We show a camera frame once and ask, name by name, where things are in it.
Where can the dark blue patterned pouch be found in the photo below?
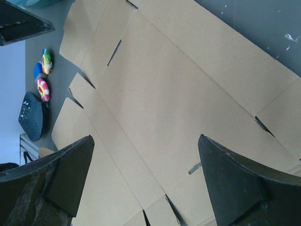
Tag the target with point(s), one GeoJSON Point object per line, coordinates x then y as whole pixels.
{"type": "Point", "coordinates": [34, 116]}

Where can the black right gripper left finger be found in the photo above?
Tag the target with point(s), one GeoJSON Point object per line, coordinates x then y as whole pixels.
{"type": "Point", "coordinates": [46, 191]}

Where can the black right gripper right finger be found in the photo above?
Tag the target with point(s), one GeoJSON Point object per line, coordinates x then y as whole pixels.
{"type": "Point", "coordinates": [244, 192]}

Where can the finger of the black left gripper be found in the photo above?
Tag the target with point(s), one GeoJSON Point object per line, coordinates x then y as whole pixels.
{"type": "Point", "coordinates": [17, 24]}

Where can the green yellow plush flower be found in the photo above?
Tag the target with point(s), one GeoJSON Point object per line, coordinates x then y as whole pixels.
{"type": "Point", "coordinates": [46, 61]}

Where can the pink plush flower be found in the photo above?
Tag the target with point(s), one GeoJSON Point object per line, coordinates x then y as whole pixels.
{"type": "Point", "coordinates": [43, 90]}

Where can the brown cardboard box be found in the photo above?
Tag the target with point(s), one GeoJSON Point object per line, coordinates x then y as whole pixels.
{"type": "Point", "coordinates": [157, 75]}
****************************************
**Description of the task:** Please print the entire listing again exactly, minus its images.

**Result of the task:**
We show a camera frame once and ask, name by name, where things are in it.
Where can the dark blue patterned pouch be found in the photo below?
Tag the target with point(s), one GeoJSON Point object per line, coordinates x then y as whole pixels.
{"type": "Point", "coordinates": [34, 116]}

Where can the black right gripper left finger be found in the photo above?
Tag the target with point(s), one GeoJSON Point object per line, coordinates x then y as whole pixels.
{"type": "Point", "coordinates": [46, 191]}

Where can the black right gripper right finger be found in the photo above?
Tag the target with point(s), one GeoJSON Point object per line, coordinates x then y as whole pixels.
{"type": "Point", "coordinates": [244, 192]}

Where can the finger of the black left gripper be found in the photo above?
Tag the target with point(s), one GeoJSON Point object per line, coordinates x then y as whole pixels.
{"type": "Point", "coordinates": [17, 24]}

Where can the green yellow plush flower be found in the photo above?
Tag the target with point(s), one GeoJSON Point object per line, coordinates x then y as whole pixels.
{"type": "Point", "coordinates": [46, 61]}

Where can the pink plush flower be found in the photo above?
Tag the target with point(s), one GeoJSON Point object per line, coordinates x then y as whole pixels.
{"type": "Point", "coordinates": [43, 90]}

Where can the brown cardboard box be found in the photo above?
Tag the target with point(s), one GeoJSON Point object per line, coordinates x then y as whole pixels.
{"type": "Point", "coordinates": [157, 75]}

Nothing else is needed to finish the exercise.